In many cases, communities are only notified by water utility companies if contaminants are well above what’s determined to be the limit for healthy drinking water. (These limits vary from state to state, with California’s drinking water being better than most.)

“With this project, we wanted to use big data and statistics to raise awareness that while these levels are close to the health goal for water quality, utilities are barely complying with the rule to notify consumers if there are contaminants in their water, even at low levels. Mostly, it’s rural areas that aren’t notified about these contaminants,” Allaire says.

Wei hopes the data they collected will give communities most affected by these low-level pollutants more of a voice in the quality of their water – and that “it enables policymakers to make informed decisions and take underrepresented groups into consideration.”

Their research will be published in late March.

ZotPonics: The future of hydroponic gardening

Computer science & engineering majors Owen Kai Yang and Sidney LauJason Chour Lim and Kathy M. Nguyen, have partnered with the Associated Students of UCI Sustainability Project & Garden Commission and the FRESH Basic Needs Hub to develop an automated indoor hydroponics system for growing food in an urban environment.

Faculty mentor Quoc-Viet Dang looks on as ZotPonics team members Kathy M. Nguyen, Owen Kai Yang and Sidney Lau (from left) show off the automated indoor hydroponics system they developed for growing food in an urban environment. Steve Zylius / UCI

They named their creation ZotPonics, and it works like this: Plants are suspended in a red plastic tray inside a Plexiglas cube with sensors and activators to control water and nutrient distribution to their roots. The box is laced with LED strip lights and has two small fans for temperature regulation. Users can receive status notifications and manage various parameters with an accompanying mobile app – optimizing the system for specific plants’ water, sunlight and nutrient needs.

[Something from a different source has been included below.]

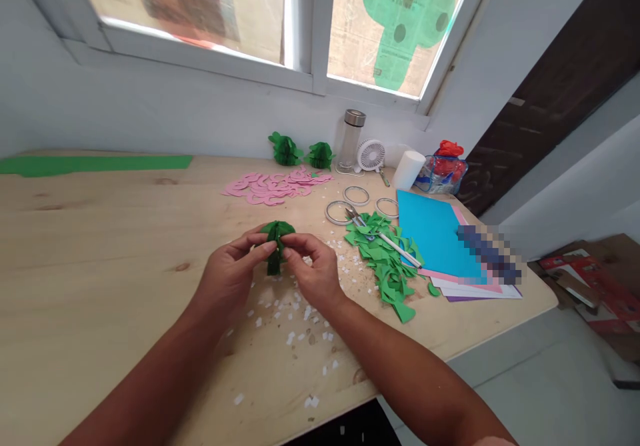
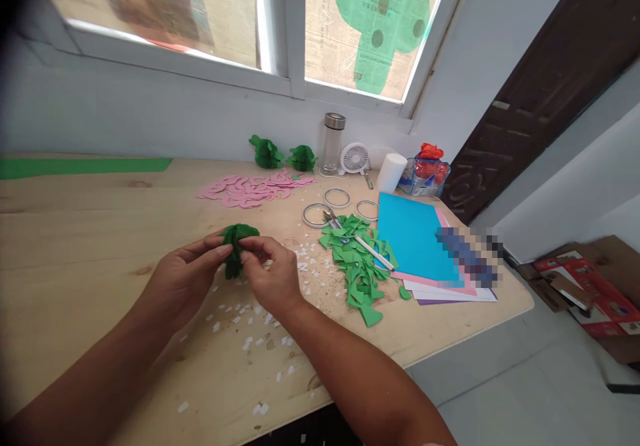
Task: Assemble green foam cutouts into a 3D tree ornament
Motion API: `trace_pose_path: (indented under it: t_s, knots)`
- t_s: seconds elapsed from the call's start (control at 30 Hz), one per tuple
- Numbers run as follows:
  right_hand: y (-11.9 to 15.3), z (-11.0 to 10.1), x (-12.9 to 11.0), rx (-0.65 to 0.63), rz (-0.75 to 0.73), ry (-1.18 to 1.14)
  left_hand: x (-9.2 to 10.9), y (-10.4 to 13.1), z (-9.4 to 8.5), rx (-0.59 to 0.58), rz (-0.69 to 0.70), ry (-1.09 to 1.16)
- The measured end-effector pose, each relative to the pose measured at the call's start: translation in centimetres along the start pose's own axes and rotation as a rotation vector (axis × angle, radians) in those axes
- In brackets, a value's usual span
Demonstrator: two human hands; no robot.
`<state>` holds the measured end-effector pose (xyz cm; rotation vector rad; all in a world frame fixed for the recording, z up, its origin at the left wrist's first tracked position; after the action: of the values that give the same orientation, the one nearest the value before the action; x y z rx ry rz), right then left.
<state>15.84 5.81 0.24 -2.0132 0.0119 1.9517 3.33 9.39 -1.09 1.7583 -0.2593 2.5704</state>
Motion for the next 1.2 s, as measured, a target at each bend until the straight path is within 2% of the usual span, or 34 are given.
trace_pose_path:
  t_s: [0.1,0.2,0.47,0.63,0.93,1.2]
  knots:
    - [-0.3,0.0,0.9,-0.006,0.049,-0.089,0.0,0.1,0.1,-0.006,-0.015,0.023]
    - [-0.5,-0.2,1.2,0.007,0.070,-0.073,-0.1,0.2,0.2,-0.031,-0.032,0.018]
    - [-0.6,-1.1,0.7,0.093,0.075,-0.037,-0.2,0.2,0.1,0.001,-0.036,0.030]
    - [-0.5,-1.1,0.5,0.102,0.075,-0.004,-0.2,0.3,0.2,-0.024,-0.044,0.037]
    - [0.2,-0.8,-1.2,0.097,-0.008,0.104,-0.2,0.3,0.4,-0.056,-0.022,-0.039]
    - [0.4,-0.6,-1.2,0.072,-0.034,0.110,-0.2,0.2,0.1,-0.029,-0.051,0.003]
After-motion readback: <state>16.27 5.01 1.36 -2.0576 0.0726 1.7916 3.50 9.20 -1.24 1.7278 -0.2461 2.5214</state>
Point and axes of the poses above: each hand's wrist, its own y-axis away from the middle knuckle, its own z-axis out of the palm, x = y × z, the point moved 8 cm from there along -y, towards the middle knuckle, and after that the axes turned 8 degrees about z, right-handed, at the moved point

Quoc-Viet Dang, assistant professor of teaching in electrical engineering & computer science and the ZotPonics team’s faculty mentor, believes the project enables students to give back to the UCI community by introducing hydroponic gardening as a way to grow fresh produce in tight spaces.

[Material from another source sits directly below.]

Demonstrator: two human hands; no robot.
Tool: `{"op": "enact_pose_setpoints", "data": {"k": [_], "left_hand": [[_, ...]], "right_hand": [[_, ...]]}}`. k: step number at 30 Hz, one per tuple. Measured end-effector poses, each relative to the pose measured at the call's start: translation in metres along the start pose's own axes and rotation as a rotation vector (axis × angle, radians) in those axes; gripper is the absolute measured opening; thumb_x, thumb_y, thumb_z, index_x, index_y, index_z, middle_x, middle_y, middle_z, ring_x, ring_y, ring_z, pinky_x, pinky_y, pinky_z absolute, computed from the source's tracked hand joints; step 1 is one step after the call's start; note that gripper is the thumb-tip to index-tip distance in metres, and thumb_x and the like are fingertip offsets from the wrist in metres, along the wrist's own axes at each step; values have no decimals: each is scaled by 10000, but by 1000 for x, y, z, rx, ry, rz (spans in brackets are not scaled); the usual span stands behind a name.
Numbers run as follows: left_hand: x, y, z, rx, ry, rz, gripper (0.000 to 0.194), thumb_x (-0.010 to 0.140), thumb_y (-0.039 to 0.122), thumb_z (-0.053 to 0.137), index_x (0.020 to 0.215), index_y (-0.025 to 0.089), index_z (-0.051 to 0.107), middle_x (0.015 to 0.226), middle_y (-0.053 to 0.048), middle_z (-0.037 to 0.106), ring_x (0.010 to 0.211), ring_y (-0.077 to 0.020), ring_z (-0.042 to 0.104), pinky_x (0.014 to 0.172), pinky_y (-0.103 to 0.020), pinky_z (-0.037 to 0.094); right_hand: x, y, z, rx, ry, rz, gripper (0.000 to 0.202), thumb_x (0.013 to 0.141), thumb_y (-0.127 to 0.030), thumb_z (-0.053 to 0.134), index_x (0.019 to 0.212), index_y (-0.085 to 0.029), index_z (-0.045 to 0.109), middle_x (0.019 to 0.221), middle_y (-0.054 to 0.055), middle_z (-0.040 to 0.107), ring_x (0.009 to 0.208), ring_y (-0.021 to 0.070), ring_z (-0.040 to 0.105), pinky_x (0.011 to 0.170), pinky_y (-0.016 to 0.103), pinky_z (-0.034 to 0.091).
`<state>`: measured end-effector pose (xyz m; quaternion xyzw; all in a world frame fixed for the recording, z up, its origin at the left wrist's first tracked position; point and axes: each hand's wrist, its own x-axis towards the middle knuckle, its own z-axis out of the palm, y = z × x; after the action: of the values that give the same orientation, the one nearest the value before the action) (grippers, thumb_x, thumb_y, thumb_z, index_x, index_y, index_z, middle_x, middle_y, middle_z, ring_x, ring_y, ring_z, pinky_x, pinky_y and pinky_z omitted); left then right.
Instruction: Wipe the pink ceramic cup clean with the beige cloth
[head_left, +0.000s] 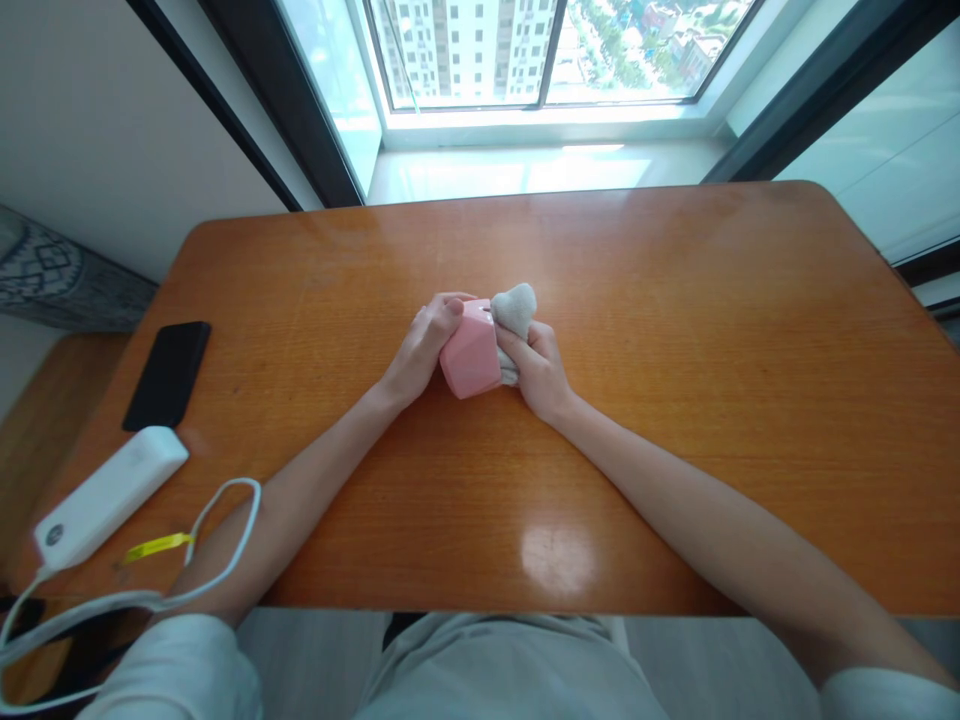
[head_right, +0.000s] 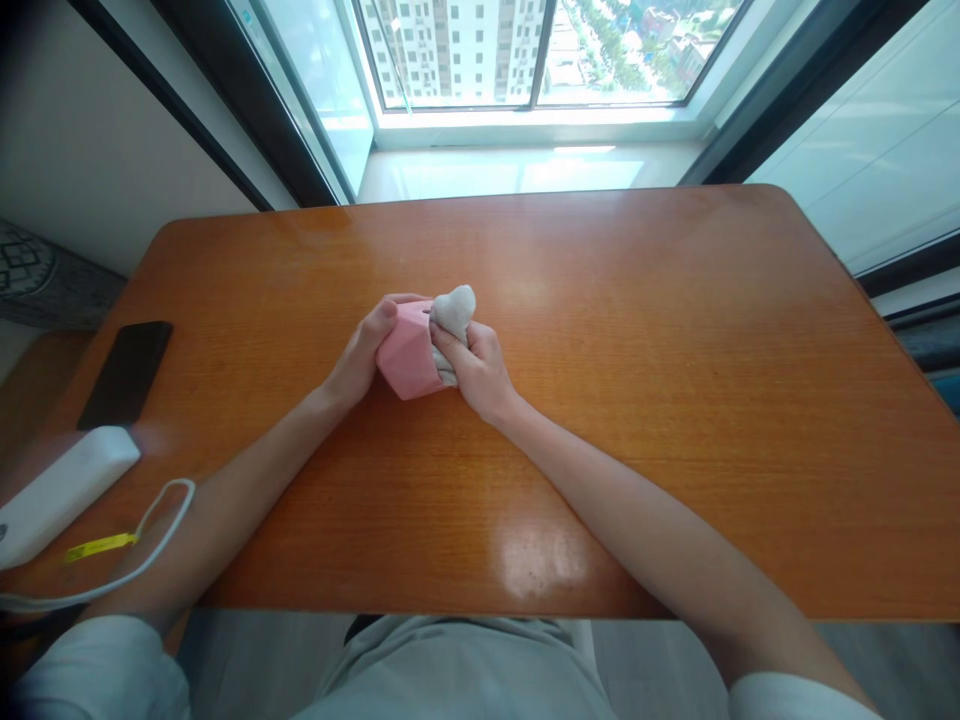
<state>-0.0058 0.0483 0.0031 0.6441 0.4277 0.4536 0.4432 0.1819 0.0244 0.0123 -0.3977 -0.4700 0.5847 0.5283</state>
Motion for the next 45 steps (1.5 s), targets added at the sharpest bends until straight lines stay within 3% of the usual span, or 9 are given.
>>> {"op": "enact_pose_setpoints", "data": {"k": [3,8,11,22,28,37,39,42,45], "left_hand": [[0,-9,-3,-14,86,236,664,1102,826,516,1528,332,634,1642,-104,645,1535,-321,644,1239,-509,586],[7,-21,-26,420,-192,848,1100,868,929,788,1746,376,422,1800,-177,473,1694,-448,472,1350,-706,472],[10,-24,-32,580,-196,965,1137,797,846,923,1719,414,418,1794,-166,475,1687,-460,487,1368,-734,450],[1,-9,-12,376,-102,707,978,786,660,993,1575,327,521,1546,-153,643,1425,-377,673,1196,-573,598],[-3,-1,-7,163,-113,290,796,895,755,857,1455,264,576,1137,-43,755,845,-176,689,758,-313,570],[-4,16,4,-75,-67,-117,645,1062,846,564,1138,218,693,1114,-80,778,980,-226,731,901,-367,611],[-4,9,5,-55,-29,-56,649,1090,848,505,1253,244,675,1256,-99,777,1111,-256,757,974,-398,633],[-1,-5,-4,82,34,289,751,1073,904,451,1537,324,561,1624,-133,632,1521,-332,640,1221,-508,586],[4,-16,-20,347,-130,660,960,912,944,705,1657,384,479,1752,-151,519,1663,-414,511,1351,-639,480]], "right_hand": [[1,1,-1,21,-1,2,427,853,-605,898,844,-197,773,714,-29,600,655,114,485,608,272,427],[4,5,-4,56,9,2,391,869,-573,882,845,-200,767,744,-16,638,696,129,526,624,268,447],[5,6,-5,73,-5,1,380,884,-563,877,882,-196,778,763,-16,652,698,122,519,634,258,444],[0,-2,-2,-6,1,-48,533,884,-632,878,700,-225,587,636,-54,481,583,94,378,513,253,328],[-1,1,-3,-30,40,-3,539,872,-658,860,702,-229,581,600,-61,479,536,85,380,485,254,313],[-3,2,-2,-27,6,-57,456,893,-638,879,813,-219,718,632,-62,519,580,98,414,518,259,328],[-2,2,-2,-1,-5,-40,444,899,-626,877,822,-218,720,629,-63,517,568,97,414,506,259,329],[-1,2,-2,37,-3,-10,464,885,-632,880,797,-216,692,625,-68,503,542,88,392,484,257,317],[2,5,-4,86,-4,9,448,890,-600,878,782,-219,666,627,-70,500,527,82,382,464,250,307]]}}
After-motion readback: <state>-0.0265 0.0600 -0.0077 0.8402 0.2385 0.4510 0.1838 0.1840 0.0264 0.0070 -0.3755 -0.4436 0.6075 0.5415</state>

“We’re losing backyards, so lots of people can’t grow their own food, especially in urban centers like Irvine,” he says. “Hydroponics systems are simple and available for indoor spaces, so if you want to be sustainable, your best option can be hydroponics. With the app connected to the system, people can learn on their own.”

Hydroponics has been studied as a sustainable growing method since the early 2000s. But only now, according to Quoc-Viet, is it becoming more affordable for consumers. “Using technology to promote sustainable and compact growing spaces will help ensure that in the future we always have fresh food,” he says.

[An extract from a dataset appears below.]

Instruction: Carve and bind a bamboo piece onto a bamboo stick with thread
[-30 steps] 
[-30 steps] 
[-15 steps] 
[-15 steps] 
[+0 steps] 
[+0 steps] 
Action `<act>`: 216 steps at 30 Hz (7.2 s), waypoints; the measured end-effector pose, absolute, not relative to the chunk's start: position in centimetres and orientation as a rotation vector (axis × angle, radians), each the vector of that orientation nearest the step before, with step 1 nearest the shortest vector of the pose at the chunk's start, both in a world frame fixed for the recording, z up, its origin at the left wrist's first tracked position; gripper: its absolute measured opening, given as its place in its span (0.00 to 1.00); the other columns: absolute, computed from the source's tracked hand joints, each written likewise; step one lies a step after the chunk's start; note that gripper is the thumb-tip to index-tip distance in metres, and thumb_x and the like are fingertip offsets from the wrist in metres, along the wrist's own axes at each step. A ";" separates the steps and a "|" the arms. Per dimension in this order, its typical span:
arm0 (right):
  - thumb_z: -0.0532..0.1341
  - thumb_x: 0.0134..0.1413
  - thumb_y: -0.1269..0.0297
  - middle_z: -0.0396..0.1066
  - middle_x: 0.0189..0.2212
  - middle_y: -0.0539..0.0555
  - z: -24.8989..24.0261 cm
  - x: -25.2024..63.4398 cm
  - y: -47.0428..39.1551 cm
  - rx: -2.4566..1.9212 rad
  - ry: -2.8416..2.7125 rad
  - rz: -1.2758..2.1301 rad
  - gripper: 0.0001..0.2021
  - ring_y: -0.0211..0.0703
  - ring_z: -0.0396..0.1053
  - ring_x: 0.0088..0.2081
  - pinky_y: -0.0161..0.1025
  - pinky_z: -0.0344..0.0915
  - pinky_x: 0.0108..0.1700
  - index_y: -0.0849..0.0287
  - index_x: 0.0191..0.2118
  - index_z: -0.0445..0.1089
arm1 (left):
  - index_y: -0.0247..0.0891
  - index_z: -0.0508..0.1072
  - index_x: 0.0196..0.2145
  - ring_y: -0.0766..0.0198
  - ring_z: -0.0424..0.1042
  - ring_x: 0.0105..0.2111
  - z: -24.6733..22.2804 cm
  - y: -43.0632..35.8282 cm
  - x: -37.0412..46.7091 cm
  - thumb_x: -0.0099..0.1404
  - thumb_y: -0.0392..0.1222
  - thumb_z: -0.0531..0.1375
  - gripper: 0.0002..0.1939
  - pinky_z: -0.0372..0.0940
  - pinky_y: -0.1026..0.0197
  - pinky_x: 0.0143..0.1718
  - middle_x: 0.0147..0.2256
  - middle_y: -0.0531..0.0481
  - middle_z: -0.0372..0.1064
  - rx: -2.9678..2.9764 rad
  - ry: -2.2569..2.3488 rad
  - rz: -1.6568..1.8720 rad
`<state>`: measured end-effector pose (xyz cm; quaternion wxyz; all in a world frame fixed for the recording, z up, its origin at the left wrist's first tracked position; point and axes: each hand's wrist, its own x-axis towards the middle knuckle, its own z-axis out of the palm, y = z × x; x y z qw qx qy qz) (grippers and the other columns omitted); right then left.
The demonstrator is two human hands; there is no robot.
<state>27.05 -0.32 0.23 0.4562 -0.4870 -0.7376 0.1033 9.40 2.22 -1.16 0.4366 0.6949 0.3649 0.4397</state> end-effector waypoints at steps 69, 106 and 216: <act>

Yang adds: “Our product can raise awareness about farming sustainably. If everyone in L.A. knew the benefits of hydroponic farming, if people could see how food goes from seed to table, we would all be growing our own food. It’s a new way for people to interact with their environment and a more efficient way of planting.”

The team hopes to build 12 or more ZotPonics systems in the next year or two and distribute them to the FRESH hub and other spaces in need of sustainable growing options.